You’re probably already aware of the dangers that come from bleaching your hair. However, this drastically increases during the summer months.

Bleaching your hair leaves it more brittle. This causes it to be more vulnerable to sun damage, with exposure to those UV rays resulting in breakages and splits.

If you want to keep your mane looking healthy, avoid bleaching your hair during the hot season. If your strands are already bleached and the weather suddenly turns warmer, take even more care than usual when it comes to sun protection for your locks.

Keep Your Hair Away From Hot Water

On a cold winter’s day, there’s nothing quite as satisfying as languishing under a hot, steamy shower. However, if this is a solid part of your winter hair routine, you may need to change your habits…

Remember how we discussed sebum production declining in the winter? As a result, preserving your hair’s sebum as much as possible is vital. Unfortunately, hot water has the opposite effect. It melts the sebum on both your hair and your skin, leaving your strands dehydrated. With winter already being such a dehydrating season, this is the last thing that your hair needs!

Eat a Seasonal Diet

As important as it may be to adjust the products and techniques that you use on your mane as the seasons progress, your hair routine should also incorporate other aspects of your life, such as your diet. This is something that directly affects the look and feel of your strands, and is also something that should change with the seasons.

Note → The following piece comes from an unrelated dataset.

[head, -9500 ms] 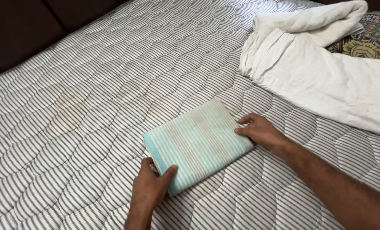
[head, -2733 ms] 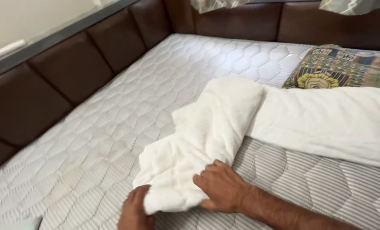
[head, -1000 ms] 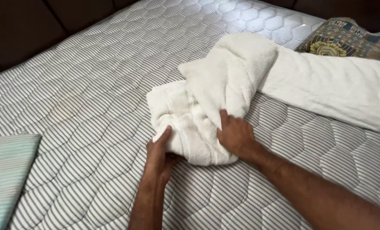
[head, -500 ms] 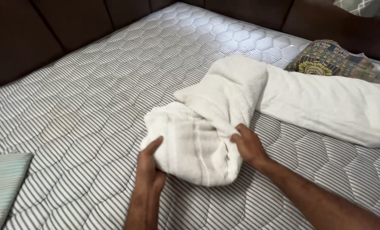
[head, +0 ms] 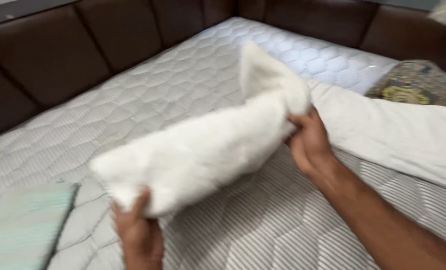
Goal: The person unfolds a white towel on a bed, smooths it out, and then folds it into a neat rectangular shape. The person also briefly handles a striped pillowcase before focusing on the towel.
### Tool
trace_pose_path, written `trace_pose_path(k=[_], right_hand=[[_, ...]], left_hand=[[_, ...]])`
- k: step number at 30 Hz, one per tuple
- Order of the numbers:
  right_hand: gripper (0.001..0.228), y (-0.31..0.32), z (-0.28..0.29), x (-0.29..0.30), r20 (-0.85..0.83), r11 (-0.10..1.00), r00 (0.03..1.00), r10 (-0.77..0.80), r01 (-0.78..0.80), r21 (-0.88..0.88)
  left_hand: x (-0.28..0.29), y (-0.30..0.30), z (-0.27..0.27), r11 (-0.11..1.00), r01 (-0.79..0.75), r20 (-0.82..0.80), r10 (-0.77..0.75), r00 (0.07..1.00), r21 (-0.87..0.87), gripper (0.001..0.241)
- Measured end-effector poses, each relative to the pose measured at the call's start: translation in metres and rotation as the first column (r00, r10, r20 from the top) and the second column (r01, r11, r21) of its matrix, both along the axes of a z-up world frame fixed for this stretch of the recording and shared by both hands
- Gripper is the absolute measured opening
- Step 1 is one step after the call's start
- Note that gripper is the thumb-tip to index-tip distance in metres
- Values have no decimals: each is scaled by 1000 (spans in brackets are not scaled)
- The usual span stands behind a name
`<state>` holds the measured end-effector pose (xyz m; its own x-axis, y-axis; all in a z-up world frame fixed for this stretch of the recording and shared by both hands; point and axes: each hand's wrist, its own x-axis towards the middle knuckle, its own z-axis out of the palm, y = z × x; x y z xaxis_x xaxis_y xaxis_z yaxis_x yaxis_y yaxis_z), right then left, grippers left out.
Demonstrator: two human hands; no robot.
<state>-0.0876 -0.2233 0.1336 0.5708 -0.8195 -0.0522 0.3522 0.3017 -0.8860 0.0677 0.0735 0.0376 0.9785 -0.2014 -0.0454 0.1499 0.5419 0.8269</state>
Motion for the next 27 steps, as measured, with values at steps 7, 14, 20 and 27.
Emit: trace_pose_path(k=[7, 14, 20, 27], right_hand=[[53, 3, -170, -73, -369, 896, 921, 121, 58, 440], [51, 6, -179, -104, -346, 950, 917, 197, -90, 300], [52, 10, -180, -112, -343, 940, 907, 243, -132, 316], [54, 9, -179, -118, -392, 935, 878, 274, -148, 322]], left_hand=[[-33, -21, 46, 645, 272, -369, 17, 929, 714, 90], [-29, -35, 17, 548, 264, -280, -55, 958, 794, 108], [-23, -38, 18, 818, 196, -447, 81, 891, 540, 110], [-25, -37, 4, 957, -64, -498, 204, 843, 284, 108]])
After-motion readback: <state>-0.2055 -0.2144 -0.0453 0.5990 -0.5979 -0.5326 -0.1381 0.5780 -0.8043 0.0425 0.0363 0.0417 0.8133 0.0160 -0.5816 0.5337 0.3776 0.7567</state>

Each season brings with it foods and nutrients that the body needs at that particular time of year. Summer foods, such as berries and tomatoes, contain carotenoids and antioxidants that provide a small amount of protection against sun damage. Meanwhile, winter foods, like root vegetables, are heavier in starches that give the body the extra energy it needs to get through the cold weather.

Not only do these specific foods and their nutrients benefit your general health at various times of the year, but your hair will reap the rewards of a seasonal diet too. You’ll start to notice that your hair looks healthier and stronger. It also won’t be quite as prone to the environmental damage that each season can cause.

Book Yourself in for a Seasonal Trim

Want to keep your hair routine minimal but still enter each season with a revitalized look? That’s where a seasonal trim can help you out. 

This is a great way to get rid of any damage that has accumulated over the previous season. You’ll also be able to update your cut to keep it relevant to the upcoming season. 

Creating a Seasonal Hair Routine

If altering your hair routine four times a year feels overwhelming, keep in mind that you don’t need to make any big changes. Instead, small adjustments to your regular hair routine are all it takes. Focus on countering the damage that the changing environment will be throwing at you and you’ll be able to keep your hair looking and feeling healthy all year round!